# Classical Piano



## BlackShadow2804 (Jan 6, 2021)

Hey everyone, if you're into classical piano I just wanted to suggest a song I love. 
Its call Ascend by Shane Cunningham, you can find it on Amazon Music, Spotify, and possibly more (tho I'm not sure). I definitely recommend it tho. If you listen, let me know what you think of it


----------



## Guest (Jan 8, 2021)

It sounded like repetitive new age junk to me.

You asked...


----------



## BlackShadow2804 (Jan 6, 2021)

Yeah, I did ask. However I do think thats pretty critical. However I absolutely love piano and am pretty laid back so I like a lot of songs on it


----------



## Guest (Jan 8, 2021)

Try some Bach, Beethoven, Chopin, Brahms, Liszt and Rachmaninov piano works. In the classical realm, instrumental music not a "song" but a piece, work, or composition.

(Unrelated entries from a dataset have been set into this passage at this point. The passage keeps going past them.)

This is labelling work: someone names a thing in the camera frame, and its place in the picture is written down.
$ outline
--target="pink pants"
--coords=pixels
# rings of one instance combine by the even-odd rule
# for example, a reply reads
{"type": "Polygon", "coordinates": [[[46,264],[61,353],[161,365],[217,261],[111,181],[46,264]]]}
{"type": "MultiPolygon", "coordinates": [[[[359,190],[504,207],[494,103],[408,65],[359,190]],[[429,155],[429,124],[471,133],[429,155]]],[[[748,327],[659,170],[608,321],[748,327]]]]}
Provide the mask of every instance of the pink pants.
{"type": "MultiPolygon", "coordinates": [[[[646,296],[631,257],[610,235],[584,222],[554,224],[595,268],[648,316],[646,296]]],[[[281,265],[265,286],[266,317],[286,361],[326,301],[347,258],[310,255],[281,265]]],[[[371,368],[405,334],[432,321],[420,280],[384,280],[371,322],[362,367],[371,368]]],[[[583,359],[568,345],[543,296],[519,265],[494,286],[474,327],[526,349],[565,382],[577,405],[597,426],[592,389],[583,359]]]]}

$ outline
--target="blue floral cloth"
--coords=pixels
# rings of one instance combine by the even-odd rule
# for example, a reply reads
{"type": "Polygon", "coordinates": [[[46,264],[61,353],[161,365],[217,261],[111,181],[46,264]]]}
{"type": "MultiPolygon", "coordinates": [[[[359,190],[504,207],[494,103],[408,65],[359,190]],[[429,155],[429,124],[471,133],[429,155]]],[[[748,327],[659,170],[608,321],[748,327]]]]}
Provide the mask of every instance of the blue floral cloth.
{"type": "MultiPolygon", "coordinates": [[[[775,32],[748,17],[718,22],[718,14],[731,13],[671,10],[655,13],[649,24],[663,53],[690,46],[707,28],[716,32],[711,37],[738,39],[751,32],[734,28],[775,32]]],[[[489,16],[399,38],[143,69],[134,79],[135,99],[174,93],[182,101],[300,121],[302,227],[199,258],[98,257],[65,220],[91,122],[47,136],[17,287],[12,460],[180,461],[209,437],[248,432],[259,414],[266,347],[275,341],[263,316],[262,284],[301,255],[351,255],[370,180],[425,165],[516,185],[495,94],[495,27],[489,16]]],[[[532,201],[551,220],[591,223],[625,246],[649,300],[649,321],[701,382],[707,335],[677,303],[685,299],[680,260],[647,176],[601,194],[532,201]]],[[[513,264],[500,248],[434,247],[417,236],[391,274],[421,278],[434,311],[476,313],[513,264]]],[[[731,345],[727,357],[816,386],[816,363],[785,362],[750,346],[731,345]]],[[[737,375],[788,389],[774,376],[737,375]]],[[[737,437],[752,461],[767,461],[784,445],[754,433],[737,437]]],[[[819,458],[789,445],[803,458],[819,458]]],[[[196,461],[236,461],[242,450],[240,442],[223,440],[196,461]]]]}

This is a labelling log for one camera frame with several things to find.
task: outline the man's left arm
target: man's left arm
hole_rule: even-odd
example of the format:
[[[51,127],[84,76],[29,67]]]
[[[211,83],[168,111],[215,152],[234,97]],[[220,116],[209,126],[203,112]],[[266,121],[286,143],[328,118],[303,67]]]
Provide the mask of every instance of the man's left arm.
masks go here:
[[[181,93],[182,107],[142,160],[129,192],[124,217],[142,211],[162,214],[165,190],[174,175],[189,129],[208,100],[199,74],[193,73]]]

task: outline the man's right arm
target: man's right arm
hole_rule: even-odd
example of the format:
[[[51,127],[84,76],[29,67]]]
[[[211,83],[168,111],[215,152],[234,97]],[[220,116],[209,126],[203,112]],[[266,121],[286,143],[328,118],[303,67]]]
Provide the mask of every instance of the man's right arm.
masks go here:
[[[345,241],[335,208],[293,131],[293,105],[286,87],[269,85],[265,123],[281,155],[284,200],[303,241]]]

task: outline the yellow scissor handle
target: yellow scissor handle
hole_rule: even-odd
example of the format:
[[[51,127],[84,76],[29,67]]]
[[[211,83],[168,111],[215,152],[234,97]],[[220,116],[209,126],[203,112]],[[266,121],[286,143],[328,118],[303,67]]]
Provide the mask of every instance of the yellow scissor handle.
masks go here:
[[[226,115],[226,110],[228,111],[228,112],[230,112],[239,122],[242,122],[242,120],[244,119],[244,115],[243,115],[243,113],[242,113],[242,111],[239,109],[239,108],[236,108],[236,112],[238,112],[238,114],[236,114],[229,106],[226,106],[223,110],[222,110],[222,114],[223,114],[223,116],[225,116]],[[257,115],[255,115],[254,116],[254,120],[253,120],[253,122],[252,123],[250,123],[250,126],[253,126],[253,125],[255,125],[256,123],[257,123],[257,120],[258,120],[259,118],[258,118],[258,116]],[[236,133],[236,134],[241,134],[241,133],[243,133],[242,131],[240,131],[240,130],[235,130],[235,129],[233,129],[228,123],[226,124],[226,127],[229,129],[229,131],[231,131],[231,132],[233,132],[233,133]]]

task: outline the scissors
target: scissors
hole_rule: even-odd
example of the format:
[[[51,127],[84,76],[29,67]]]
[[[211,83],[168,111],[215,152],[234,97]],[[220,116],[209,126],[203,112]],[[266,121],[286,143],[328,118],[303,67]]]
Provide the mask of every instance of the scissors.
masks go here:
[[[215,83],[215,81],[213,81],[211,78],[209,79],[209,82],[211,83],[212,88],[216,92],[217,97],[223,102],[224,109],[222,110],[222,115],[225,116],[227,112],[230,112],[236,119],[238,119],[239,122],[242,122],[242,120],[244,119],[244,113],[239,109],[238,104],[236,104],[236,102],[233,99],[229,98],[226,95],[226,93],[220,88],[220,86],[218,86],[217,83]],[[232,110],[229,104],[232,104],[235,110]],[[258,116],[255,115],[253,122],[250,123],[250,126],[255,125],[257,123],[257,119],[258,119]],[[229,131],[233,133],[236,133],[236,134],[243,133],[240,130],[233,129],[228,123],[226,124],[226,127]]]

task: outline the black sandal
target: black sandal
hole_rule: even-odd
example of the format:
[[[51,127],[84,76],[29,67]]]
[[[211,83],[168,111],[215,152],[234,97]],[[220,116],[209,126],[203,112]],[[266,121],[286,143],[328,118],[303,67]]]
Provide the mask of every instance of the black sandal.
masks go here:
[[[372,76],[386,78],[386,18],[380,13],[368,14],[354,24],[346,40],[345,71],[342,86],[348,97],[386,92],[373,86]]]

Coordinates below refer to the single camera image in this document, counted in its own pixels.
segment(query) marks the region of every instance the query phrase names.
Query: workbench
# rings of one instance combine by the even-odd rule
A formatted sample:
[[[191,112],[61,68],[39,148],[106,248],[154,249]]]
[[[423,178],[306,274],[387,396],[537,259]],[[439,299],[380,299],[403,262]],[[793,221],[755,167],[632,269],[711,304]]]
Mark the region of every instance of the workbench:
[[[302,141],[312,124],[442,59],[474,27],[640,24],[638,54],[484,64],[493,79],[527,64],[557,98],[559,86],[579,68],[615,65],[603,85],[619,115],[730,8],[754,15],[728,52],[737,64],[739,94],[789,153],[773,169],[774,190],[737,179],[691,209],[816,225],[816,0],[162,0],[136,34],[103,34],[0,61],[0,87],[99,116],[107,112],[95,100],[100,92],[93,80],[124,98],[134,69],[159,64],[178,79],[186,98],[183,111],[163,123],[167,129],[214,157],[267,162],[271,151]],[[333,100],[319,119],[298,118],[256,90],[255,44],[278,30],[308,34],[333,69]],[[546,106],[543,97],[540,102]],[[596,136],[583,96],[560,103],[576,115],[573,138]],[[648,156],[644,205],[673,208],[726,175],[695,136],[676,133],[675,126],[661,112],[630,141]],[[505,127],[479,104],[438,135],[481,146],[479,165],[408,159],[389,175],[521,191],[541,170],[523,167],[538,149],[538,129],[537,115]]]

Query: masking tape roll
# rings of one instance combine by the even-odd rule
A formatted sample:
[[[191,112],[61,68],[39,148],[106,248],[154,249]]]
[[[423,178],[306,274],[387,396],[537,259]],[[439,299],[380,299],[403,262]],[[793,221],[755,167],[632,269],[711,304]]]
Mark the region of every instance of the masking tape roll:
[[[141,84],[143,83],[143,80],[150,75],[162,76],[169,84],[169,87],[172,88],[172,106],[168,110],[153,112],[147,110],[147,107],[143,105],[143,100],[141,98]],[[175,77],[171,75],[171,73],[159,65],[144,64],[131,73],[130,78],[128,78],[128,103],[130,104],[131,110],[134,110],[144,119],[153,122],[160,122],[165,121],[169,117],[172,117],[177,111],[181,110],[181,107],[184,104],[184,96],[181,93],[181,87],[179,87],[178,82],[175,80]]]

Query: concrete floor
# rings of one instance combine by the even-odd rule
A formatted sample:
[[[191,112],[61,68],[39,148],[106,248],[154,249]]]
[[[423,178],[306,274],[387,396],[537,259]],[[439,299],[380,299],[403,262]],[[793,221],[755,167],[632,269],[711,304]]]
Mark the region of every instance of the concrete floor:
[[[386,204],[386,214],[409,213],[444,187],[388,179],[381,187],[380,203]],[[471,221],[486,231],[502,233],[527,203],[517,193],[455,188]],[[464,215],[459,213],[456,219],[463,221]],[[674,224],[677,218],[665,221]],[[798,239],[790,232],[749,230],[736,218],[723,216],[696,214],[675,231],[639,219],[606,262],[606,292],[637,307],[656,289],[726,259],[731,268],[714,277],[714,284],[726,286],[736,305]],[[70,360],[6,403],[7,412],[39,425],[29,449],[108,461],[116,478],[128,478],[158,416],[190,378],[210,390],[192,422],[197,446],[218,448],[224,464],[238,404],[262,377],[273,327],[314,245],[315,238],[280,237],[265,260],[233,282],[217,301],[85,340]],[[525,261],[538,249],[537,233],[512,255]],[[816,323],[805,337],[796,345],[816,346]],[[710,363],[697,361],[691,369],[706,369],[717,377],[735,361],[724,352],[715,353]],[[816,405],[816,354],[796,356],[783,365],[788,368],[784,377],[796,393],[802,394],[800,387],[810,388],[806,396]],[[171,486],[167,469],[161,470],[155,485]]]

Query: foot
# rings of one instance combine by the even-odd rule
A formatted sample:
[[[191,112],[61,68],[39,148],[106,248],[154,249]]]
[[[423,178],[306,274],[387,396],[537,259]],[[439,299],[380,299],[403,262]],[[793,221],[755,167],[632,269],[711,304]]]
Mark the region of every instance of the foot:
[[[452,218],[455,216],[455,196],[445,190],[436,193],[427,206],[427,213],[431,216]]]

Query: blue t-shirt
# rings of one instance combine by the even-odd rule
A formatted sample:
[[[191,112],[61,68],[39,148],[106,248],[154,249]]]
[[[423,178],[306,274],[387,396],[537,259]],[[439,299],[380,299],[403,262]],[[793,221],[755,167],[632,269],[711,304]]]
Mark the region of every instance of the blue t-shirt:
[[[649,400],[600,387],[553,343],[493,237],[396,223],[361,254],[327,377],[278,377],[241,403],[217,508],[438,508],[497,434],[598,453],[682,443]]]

Even though Mendelsohn (and others) wrote solo piano pieces with no singer titled "Songs Without Words," they are pieces, not songs.


----------



## BlackShadow2804 (Jan 6, 2021)

Yes I have, I enjoy some stuff my Beethoven and I like Bach, but only one cello. But neither of them are my favorite. I probably won't learn any of those on piano and I'm only gonna learn Bach's Cello Suit No. 1 on my cello


----------